** What needs to be done **
Give again, unaltered, the lines of the listing below that run from the line having "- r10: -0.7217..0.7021" through the line having "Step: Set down".

** Material shown **
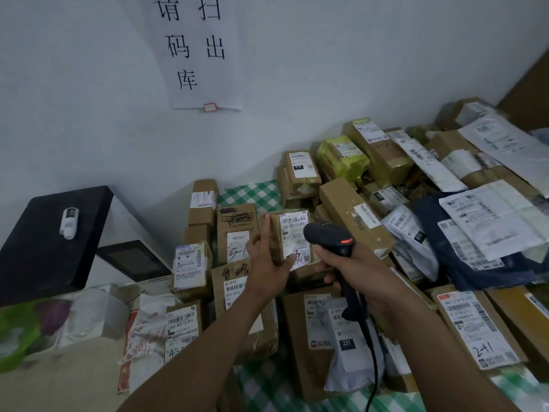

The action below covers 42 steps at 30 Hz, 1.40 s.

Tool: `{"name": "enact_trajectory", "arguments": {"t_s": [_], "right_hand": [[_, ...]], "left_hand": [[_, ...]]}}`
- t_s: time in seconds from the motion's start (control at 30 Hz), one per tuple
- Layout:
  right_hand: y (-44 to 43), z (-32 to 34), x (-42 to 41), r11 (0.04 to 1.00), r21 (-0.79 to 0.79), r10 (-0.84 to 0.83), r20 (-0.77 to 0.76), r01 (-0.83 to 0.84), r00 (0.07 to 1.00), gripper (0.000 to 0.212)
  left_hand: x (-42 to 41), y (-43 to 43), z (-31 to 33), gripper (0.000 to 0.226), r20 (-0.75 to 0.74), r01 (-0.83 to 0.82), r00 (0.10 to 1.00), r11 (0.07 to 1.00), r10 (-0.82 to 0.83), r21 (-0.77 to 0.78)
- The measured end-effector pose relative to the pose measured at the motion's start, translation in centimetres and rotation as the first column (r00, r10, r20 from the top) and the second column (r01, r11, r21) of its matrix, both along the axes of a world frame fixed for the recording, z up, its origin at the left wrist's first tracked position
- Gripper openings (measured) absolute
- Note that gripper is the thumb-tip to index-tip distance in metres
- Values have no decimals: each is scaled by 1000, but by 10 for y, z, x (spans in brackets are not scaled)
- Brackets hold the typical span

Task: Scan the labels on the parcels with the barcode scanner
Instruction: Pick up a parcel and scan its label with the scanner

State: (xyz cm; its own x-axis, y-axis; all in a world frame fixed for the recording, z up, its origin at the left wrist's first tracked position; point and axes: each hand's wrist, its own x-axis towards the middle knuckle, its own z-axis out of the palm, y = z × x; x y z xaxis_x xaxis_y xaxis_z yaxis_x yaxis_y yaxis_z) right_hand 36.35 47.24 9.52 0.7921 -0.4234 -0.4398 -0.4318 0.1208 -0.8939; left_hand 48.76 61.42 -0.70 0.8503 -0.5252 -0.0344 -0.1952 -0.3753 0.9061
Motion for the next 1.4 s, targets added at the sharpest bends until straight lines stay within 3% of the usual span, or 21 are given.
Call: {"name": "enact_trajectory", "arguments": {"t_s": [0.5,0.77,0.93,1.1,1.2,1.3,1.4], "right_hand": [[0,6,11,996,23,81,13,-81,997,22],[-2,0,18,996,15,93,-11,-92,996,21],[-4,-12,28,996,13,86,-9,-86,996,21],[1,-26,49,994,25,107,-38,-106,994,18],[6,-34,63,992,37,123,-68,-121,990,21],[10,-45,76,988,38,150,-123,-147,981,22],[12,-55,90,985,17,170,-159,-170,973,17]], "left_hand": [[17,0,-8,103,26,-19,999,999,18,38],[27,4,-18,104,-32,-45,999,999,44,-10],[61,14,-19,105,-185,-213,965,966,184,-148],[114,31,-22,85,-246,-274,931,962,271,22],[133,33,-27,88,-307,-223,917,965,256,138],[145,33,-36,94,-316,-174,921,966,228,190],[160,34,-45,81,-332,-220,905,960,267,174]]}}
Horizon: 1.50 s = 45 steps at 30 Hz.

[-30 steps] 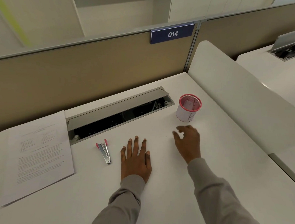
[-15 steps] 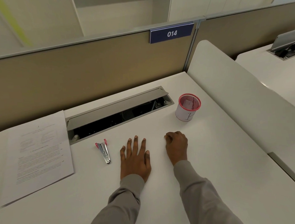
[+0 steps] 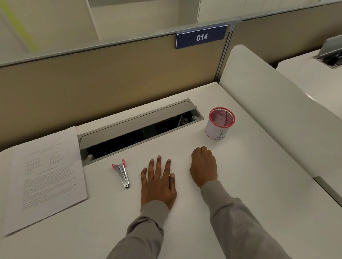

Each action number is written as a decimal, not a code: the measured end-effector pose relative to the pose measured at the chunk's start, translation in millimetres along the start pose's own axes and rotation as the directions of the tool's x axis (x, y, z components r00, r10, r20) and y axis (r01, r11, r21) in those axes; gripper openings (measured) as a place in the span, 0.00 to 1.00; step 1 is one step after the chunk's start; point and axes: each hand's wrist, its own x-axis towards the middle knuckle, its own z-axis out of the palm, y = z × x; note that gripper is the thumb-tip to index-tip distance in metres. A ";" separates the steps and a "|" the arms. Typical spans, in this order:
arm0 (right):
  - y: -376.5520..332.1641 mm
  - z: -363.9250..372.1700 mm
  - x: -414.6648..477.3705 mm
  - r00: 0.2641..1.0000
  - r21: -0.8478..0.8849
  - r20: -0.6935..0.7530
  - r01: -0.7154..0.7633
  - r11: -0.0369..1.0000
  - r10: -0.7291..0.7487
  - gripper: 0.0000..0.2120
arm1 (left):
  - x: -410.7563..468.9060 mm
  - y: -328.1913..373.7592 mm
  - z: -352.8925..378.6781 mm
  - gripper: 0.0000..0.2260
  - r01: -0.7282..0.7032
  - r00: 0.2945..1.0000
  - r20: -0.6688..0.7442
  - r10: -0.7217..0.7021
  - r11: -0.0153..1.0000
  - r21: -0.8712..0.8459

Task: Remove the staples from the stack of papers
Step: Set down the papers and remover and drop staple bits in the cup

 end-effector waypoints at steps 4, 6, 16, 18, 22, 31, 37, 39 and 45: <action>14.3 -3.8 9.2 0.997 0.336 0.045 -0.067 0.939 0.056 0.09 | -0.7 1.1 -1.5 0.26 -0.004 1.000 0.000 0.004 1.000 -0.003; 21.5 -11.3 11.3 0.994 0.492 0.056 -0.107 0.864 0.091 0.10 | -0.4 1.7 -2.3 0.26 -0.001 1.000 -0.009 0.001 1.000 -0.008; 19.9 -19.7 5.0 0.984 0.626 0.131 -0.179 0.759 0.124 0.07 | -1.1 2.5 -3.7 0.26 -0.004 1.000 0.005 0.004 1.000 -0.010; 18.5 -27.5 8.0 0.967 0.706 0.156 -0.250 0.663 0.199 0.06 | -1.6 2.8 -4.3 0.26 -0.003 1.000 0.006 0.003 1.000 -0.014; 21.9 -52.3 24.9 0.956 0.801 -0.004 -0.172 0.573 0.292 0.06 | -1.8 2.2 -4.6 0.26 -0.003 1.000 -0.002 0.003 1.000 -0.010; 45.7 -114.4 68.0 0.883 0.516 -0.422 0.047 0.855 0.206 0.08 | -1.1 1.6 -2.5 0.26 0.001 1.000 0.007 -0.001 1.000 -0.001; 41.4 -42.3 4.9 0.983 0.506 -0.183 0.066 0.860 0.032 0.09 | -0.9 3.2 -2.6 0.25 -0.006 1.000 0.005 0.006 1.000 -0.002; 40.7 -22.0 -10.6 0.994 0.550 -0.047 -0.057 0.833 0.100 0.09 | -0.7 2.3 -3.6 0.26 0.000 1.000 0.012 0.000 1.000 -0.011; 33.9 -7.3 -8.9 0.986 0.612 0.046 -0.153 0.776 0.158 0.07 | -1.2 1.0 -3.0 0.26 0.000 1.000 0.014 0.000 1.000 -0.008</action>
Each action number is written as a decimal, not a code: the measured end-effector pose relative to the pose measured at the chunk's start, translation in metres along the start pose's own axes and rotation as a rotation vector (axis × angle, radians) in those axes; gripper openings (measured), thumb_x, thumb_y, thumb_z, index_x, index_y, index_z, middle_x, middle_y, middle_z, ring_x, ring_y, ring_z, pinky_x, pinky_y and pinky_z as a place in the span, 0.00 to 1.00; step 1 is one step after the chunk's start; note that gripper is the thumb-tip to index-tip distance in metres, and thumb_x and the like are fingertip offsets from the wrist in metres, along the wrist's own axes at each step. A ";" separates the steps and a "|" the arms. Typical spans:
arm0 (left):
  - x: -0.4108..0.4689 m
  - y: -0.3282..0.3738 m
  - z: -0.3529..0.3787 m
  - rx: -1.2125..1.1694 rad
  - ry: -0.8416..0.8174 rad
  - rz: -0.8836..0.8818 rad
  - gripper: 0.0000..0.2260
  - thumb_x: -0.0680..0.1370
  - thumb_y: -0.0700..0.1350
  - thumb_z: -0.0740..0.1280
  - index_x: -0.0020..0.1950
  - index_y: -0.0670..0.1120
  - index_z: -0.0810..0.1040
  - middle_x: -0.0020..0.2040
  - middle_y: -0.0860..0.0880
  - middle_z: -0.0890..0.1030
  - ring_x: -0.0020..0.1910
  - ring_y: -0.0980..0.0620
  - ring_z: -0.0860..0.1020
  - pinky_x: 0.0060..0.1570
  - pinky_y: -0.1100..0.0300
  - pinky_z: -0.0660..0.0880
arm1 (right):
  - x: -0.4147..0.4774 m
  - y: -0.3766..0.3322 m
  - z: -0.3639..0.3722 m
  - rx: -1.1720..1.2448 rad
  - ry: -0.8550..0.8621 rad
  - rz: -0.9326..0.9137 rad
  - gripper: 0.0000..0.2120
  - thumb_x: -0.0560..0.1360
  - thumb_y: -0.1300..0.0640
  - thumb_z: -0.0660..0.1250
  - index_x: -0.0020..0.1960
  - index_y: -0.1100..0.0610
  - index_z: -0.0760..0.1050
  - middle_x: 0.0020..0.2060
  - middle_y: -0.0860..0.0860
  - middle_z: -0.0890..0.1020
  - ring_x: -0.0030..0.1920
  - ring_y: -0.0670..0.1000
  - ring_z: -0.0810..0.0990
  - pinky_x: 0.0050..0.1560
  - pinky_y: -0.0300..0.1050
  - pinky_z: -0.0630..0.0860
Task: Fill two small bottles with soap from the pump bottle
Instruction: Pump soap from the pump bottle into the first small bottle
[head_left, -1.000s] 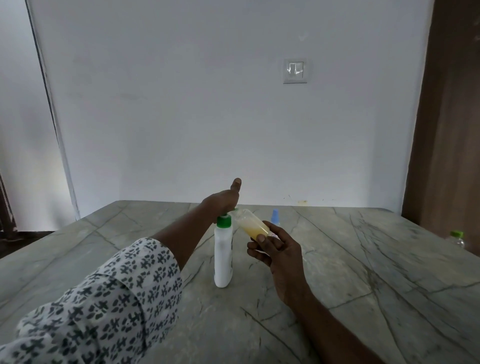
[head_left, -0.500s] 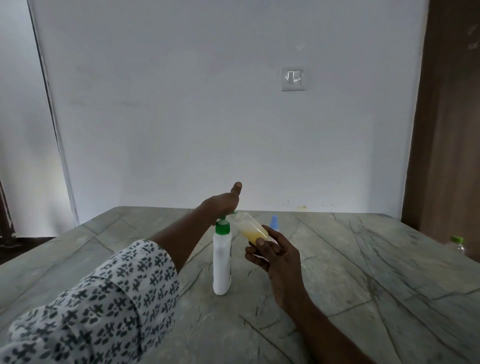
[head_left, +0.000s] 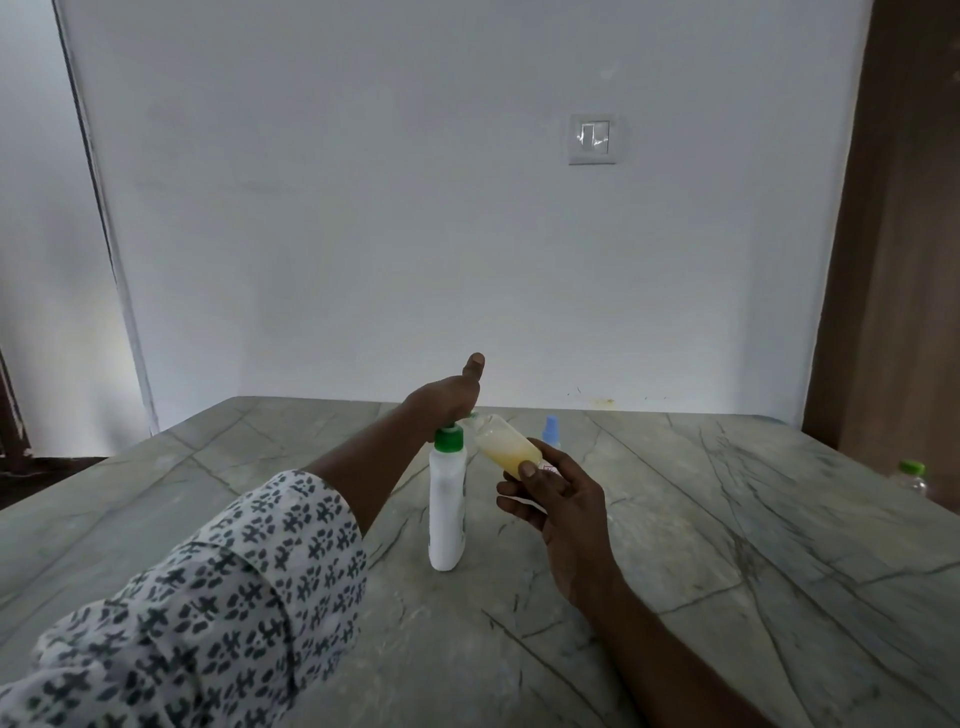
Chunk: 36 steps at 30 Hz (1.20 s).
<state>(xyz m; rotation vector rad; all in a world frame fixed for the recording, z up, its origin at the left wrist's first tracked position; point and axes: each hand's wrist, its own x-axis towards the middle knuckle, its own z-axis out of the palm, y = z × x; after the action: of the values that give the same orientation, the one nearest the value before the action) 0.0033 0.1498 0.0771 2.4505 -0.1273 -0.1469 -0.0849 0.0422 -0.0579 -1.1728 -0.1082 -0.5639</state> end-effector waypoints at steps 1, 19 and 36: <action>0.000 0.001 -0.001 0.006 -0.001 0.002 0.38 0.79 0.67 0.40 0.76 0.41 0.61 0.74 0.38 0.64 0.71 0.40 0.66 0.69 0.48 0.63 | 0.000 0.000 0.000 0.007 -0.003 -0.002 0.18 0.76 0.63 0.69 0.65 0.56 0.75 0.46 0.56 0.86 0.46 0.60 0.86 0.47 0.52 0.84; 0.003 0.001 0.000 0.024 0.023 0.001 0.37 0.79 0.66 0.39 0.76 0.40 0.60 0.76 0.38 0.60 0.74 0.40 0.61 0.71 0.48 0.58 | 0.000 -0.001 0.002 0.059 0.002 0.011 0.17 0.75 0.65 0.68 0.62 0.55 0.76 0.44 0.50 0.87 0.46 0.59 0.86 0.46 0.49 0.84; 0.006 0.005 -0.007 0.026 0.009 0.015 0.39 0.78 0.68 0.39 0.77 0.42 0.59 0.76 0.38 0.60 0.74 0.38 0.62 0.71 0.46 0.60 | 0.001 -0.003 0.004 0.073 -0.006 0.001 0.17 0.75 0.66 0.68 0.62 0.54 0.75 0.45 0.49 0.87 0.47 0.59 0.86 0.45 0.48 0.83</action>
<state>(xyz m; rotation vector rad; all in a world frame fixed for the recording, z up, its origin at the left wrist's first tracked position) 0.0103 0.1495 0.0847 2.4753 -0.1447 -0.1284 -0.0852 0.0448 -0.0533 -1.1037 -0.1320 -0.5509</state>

** Answer area **
  - r10: -0.7217..0.7021
  - r11: -0.0153..1.0000
  - r21: -0.8712..0.8459

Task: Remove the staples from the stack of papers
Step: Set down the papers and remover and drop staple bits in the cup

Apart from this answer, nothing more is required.